TO DO:
Exactly as written, please repeat the data that follows, but not the pictures.

DATA SEGMENT START

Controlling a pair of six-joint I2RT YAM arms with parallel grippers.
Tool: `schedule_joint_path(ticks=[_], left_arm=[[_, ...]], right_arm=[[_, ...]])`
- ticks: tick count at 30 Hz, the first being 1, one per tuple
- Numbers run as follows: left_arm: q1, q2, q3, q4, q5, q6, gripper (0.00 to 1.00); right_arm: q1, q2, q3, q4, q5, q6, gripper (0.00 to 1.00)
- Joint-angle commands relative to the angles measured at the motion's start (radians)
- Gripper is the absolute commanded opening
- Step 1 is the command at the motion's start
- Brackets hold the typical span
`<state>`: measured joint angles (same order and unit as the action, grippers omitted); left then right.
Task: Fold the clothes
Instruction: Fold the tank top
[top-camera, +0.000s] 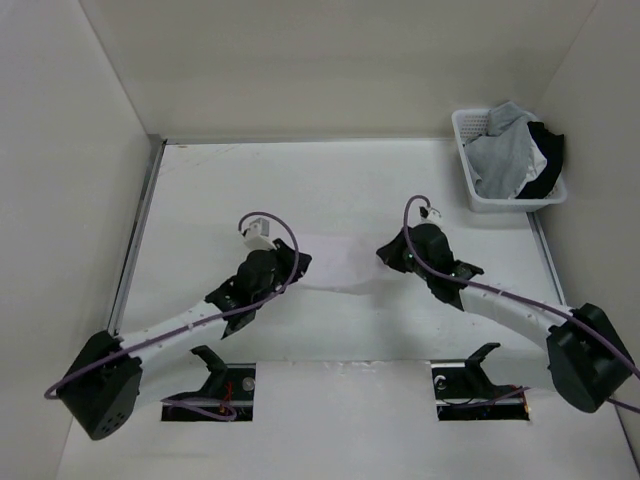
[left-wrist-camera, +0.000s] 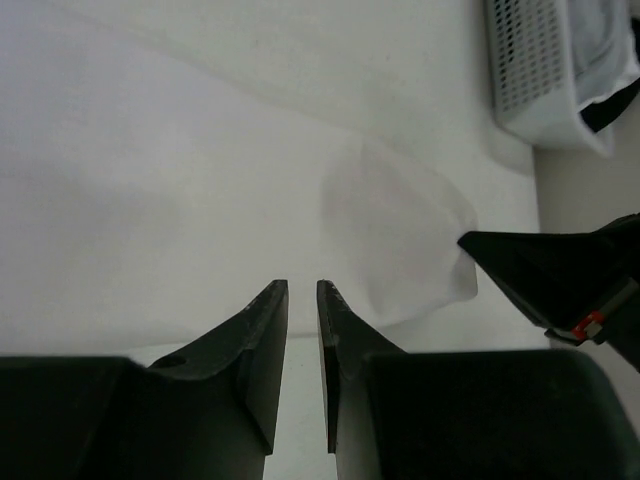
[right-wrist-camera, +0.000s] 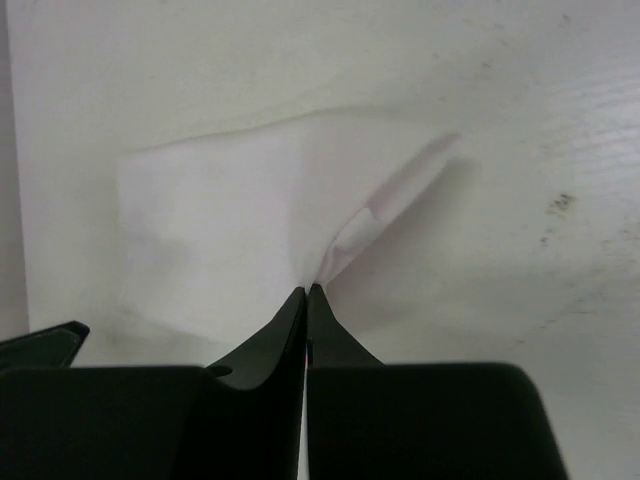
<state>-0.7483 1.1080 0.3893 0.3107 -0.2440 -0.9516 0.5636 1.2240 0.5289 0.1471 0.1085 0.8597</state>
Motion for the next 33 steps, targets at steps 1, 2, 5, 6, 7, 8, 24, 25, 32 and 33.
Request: schedule_joint_path(ticks=[1,2,5,6,7,8,24,25,32,33], left_arm=[[0.057,-0.13,0.006,-0.105,-0.018,0.043,0.17],[0.078,-0.167,0.005,-0.129,-0.014,0.048,0.17],[0.144,-0.281,-0.007,-0.195,-0.002,0.06,0.17],[0.166,-0.316,-0.012,-0.215,0.008,0.062,0.17],[0.184,-0.347,-0.013,-0.234,0.017,0.065,0.17],[0.203,-0.373,-0.017,-0.251,0.029,0.068,0.17],[0.451,-0.648,-0.001,-0.45,0.129,0.1,0.2],[0.464,-0.648,0.005,-0.453,0.13,0.106,0.2],[0.433,-0.493,0.026,-0.342,0.126,0.096,0.22],[0.401,-0.449,0.028,-0.303,0.118,0.09,0.23]], right_arm=[[0.084,-0.028,0.159,-0.157,0.118,-0.074,0.02],[0.109,-0.008,0.21,-0.197,0.134,-0.091,0.02],[0.182,0.092,0.368,-0.285,0.155,-0.128,0.02],[0.207,0.132,0.42,-0.303,0.161,-0.139,0.02],[0.228,0.175,0.472,-0.323,0.169,-0.146,0.02],[0.25,0.218,0.526,-0.348,0.172,-0.149,0.02],[0.466,0.867,1.263,-0.587,0.136,-0.131,0.35],[0.466,0.862,1.26,-0.56,0.117,-0.12,0.4],[0.451,0.545,0.924,-0.327,0.172,-0.139,0.38],[0.439,0.501,0.862,-0.302,0.184,-0.152,0.29]])
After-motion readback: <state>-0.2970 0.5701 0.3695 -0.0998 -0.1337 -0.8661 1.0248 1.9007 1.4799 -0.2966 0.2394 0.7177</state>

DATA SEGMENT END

RESULT:
Controlling a pair of six-joint I2RT YAM arms with parallel grippers.
Tool: `schedule_joint_path(ticks=[_], left_arm=[[_, ...]], right_arm=[[_, ...]])`
- ticks: tick count at 30 Hz, the first being 1, one per tuple
- Numbers run as follows: left_arm: q1, q2, q3, q4, q5, q6, gripper (0.00 to 1.00); right_arm: q1, q2, q3, q4, q5, q6, gripper (0.00 to 1.00)
- Joint-angle commands relative to the angles measured at the motion's start (radians)
- Gripper is the absolute commanded opening
- Step 1 is the command at the motion's start
- Brackets hold the typical span
`<state>`: measured joint angles (same order and unit as the action, grippers omitted); left then right.
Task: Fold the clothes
Instruction: Fold the tank top
[top-camera, +0.000s] 
[left-wrist-camera, +0.000s] 
[right-wrist-camera, +0.000s] 
<state>-0.7483 1.1080 0.3893 0.3107 -0.2440 -0.9516 0.5636 1.2240 0.5289 0.1471 0.1085 0.8597</state>
Motion for the next 33 steps, targets at steps 1, 2, 5, 6, 7, 8, 24, 25, 32 and 33.
Request: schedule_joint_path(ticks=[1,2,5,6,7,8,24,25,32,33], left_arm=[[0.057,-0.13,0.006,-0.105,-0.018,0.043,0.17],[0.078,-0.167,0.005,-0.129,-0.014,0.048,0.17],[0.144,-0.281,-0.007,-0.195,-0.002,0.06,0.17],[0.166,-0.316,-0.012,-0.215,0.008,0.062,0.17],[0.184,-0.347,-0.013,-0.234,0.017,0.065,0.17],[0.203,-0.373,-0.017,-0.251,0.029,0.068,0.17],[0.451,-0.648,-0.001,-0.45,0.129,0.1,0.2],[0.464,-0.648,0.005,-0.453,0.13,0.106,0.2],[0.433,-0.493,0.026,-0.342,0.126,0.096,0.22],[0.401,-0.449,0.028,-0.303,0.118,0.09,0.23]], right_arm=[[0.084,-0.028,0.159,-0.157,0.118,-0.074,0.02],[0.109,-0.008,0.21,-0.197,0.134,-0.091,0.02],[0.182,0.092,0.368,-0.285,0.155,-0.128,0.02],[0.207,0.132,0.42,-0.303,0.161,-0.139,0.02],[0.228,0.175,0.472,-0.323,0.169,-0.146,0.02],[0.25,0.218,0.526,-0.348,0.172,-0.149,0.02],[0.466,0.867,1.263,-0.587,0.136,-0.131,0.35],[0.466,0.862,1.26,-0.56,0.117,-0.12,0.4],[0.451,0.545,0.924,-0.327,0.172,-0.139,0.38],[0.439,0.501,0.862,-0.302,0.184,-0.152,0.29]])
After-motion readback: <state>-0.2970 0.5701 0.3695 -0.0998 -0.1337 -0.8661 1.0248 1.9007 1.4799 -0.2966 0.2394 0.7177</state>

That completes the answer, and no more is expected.